I don’t remember how we got there. It was like I woke up only when I saw his mother: ‘Mum, Vasya’s in Moscow! They took him away in a special plane!’ We finished planting the vegetable plot with potatoes and cabbage, and a week later they evacuated the village! Who could have guessed? Who knew back then? That evening, I began throwing up. I was six months pregnant. I was feeling so awful. At night, I dreamed he was calling my name. While he was still alive, I’d hear him in my dreams: ‘Lyusya! My Lyusya!’ But after he died, he never called my name. Not once. (She cries.) I got up in the morning with the idea of going to Moscow on my own. ‘Where are you off to in your state?’ his mother asked, so upset. They decided his father should get packed too: ‘He’ll go with you.’ They took out all their savings. All their money.
I don’t remember the trip. It’s gone from my memory. In Moscow, we asked the first policeman we found for the hospital the Chernobyl firemen were in, and he told us. I was quite surprised, because they had been scaring us, saying, ‘It’s a state secret, top secret.’
It was Hospital No. 6, at Shchukinskaya metro station.
It was this special radiation hospital and you couldn’t get in without a permit. I slipped the receptionist some money, and she told me to go on in. She told me which floor. I asked someone else, I was begging them. Then there I was, sitting in the office of Dr Guskova, the head of the radiation department. At the time, I didn’t know her name, couldn’t hold anything in my mind. All I knew was I had to see him. Had to find him.

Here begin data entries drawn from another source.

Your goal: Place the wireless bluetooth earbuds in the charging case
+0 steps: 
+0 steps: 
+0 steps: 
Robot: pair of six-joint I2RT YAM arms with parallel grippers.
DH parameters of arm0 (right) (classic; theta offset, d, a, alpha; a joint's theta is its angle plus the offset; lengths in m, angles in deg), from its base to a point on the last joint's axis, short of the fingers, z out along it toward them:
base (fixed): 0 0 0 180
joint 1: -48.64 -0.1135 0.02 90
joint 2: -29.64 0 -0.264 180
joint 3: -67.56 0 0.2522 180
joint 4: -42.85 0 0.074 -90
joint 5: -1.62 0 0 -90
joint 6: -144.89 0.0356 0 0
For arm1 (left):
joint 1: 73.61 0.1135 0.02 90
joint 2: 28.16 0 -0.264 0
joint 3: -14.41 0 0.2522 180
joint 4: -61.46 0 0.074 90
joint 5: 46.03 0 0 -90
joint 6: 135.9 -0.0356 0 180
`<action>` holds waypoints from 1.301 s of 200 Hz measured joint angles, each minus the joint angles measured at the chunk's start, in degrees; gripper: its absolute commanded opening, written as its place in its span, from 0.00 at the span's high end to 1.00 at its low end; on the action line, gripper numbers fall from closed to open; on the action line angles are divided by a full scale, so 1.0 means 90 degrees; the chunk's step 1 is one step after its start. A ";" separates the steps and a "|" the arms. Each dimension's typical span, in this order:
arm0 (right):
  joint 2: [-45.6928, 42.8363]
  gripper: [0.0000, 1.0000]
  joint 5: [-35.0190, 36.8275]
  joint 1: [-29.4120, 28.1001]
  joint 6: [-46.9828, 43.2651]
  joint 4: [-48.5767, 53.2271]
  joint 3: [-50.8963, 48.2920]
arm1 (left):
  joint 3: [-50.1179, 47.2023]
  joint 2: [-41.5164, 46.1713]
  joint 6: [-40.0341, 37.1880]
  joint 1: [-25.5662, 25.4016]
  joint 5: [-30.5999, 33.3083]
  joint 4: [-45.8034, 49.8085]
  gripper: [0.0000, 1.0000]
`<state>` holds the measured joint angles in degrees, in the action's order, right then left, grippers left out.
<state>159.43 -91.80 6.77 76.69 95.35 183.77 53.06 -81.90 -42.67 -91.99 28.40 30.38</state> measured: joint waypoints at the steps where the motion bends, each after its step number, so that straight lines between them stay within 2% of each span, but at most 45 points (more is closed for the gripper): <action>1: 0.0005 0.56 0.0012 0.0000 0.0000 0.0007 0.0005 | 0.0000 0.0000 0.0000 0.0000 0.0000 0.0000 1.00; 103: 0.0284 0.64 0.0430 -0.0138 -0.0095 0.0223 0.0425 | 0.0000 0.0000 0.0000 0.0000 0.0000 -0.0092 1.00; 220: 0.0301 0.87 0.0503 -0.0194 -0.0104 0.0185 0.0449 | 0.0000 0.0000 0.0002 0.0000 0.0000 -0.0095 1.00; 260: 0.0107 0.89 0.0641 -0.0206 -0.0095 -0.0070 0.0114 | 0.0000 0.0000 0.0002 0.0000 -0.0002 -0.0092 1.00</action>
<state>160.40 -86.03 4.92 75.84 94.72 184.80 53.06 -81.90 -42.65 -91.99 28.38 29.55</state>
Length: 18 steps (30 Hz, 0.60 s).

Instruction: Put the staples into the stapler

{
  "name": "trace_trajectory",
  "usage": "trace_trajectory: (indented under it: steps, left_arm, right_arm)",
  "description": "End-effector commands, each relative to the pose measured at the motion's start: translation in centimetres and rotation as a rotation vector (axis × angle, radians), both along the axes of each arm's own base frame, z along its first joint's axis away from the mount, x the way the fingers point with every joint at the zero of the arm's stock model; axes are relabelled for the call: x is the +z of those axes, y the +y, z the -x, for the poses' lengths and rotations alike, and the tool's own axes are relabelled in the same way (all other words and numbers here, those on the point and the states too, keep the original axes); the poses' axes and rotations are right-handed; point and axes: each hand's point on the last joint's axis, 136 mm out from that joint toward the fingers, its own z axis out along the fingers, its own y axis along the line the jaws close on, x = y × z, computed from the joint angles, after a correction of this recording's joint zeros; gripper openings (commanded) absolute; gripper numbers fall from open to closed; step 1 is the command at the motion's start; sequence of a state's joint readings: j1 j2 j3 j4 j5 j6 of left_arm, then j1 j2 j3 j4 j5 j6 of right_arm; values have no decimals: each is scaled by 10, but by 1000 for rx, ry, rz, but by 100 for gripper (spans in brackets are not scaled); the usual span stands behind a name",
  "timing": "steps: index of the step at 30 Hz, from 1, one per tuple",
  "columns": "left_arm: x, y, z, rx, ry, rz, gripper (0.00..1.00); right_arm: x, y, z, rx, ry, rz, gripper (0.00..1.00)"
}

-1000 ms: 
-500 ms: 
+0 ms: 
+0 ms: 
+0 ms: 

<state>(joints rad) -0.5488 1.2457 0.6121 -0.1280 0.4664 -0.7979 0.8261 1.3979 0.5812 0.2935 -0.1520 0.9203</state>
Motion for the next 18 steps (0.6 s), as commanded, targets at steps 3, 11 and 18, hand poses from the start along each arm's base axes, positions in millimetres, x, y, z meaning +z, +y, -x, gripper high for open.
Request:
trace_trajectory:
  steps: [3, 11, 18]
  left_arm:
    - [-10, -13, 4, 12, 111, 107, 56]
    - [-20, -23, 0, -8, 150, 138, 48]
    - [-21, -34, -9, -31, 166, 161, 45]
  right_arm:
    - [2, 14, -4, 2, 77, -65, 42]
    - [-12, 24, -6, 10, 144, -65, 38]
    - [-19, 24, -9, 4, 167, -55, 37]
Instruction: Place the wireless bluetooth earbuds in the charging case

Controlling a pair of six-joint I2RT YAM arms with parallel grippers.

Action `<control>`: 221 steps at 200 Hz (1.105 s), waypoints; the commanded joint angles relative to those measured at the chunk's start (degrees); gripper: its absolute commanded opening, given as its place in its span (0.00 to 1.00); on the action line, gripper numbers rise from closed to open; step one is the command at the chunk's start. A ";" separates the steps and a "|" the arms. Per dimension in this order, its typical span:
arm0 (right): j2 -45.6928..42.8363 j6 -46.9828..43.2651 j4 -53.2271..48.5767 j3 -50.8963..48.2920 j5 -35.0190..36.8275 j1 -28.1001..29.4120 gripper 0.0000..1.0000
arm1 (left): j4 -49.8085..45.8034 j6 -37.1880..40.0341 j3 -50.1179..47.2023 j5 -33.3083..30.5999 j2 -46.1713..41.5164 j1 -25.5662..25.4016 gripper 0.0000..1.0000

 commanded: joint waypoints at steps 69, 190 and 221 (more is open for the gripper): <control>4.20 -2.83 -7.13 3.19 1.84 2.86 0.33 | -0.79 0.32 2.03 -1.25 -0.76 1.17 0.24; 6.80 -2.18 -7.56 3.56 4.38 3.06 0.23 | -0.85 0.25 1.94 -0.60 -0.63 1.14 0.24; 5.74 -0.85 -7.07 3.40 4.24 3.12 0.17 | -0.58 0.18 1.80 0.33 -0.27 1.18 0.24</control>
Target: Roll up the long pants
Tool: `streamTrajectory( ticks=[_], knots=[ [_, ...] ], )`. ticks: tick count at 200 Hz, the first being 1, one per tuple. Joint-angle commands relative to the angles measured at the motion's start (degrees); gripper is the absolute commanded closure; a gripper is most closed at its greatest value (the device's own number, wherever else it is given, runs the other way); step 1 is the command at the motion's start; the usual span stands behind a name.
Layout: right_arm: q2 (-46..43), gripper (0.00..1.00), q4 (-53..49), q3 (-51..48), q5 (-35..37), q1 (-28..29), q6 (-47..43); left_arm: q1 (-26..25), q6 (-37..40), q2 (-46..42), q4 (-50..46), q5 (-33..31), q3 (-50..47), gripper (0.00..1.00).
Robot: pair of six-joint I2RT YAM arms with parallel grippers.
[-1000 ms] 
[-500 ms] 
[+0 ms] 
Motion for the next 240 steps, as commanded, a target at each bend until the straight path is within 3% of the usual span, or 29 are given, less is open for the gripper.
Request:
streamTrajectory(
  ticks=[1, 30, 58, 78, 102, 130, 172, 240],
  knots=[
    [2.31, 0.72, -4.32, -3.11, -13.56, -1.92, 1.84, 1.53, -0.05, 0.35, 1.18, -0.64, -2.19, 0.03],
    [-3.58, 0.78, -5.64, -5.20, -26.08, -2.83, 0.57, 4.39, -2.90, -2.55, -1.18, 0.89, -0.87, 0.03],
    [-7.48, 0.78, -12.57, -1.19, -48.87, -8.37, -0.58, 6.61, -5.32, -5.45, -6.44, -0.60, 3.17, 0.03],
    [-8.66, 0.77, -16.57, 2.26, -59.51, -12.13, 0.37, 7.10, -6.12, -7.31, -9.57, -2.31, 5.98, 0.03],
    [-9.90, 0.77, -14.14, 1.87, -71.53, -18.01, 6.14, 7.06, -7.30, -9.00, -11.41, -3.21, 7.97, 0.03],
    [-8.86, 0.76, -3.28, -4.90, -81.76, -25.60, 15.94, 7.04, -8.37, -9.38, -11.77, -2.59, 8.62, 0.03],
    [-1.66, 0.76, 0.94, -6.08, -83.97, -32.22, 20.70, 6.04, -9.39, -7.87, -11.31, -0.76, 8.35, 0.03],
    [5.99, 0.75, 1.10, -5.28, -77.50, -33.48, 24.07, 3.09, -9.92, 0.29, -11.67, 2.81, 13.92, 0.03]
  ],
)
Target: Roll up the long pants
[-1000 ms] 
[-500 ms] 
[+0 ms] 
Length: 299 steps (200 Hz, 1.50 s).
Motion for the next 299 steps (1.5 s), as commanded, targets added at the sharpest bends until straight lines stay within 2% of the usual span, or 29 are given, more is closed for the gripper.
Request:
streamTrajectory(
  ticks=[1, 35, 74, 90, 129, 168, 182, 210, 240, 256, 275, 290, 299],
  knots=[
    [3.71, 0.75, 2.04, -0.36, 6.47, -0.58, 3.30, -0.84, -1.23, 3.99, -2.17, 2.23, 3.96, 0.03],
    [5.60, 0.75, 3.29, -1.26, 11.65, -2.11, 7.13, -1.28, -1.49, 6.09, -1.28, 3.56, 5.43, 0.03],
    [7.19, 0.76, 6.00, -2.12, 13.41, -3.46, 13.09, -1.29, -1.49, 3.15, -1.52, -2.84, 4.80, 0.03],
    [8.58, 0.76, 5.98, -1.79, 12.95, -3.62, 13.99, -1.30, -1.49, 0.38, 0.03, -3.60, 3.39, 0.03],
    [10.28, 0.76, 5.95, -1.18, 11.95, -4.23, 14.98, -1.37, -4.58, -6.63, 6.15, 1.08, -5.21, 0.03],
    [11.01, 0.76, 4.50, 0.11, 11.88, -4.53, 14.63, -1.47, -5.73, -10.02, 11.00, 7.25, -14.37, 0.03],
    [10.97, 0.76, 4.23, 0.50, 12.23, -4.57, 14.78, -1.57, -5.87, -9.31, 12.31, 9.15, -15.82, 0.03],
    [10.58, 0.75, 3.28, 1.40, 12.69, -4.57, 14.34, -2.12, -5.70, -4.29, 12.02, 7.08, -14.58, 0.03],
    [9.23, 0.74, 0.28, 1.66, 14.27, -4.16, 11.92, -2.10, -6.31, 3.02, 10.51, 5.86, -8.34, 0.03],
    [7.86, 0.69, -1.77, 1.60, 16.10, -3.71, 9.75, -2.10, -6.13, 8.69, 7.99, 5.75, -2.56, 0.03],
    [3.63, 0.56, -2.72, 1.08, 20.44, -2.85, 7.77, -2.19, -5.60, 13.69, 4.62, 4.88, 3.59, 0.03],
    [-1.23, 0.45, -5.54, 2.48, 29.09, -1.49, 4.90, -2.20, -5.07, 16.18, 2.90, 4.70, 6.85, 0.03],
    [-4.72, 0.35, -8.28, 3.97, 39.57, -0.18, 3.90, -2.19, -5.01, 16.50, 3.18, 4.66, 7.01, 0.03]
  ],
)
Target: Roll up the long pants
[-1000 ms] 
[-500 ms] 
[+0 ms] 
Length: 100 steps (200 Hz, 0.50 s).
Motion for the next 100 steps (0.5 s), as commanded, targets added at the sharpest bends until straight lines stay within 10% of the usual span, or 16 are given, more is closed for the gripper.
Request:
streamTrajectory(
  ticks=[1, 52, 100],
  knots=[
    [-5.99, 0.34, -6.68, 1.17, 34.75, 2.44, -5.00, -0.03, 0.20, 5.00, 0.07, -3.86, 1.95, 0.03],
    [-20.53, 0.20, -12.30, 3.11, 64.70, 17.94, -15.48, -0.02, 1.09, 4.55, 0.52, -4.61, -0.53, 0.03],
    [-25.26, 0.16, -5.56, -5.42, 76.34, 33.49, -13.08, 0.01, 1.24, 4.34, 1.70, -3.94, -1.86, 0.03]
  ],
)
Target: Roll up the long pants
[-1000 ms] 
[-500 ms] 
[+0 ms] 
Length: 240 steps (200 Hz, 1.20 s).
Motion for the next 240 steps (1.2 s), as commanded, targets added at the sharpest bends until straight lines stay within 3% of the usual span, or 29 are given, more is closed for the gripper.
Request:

First thing she asked me was: ‘You poor, poor thing. Have you got children?’
How could I tell her the truth? I realized I needed to hide my pregnancy. Or they wouldn’t let me see him! A good thing I was skinny, you couldn’t tell by looking at me.
‘Yes,’ I said.
‘How many?’
I thought: ‘I’ve got to say two. If I say one, they still won’t let me in.’
‘A boy and a girl.’
‘As you’ve got two, you probably won’t be having any more babies. Now listen: the central nervous system is severely affected, the bone marrow too.’
‘So, all right,’ I thought, ‘he’ll become a bit excitable.’
‘And another thing: if you start crying, I’ll send you straight out. No hugging or kissing. You mustn’t get close. I’ll give you half an hour.’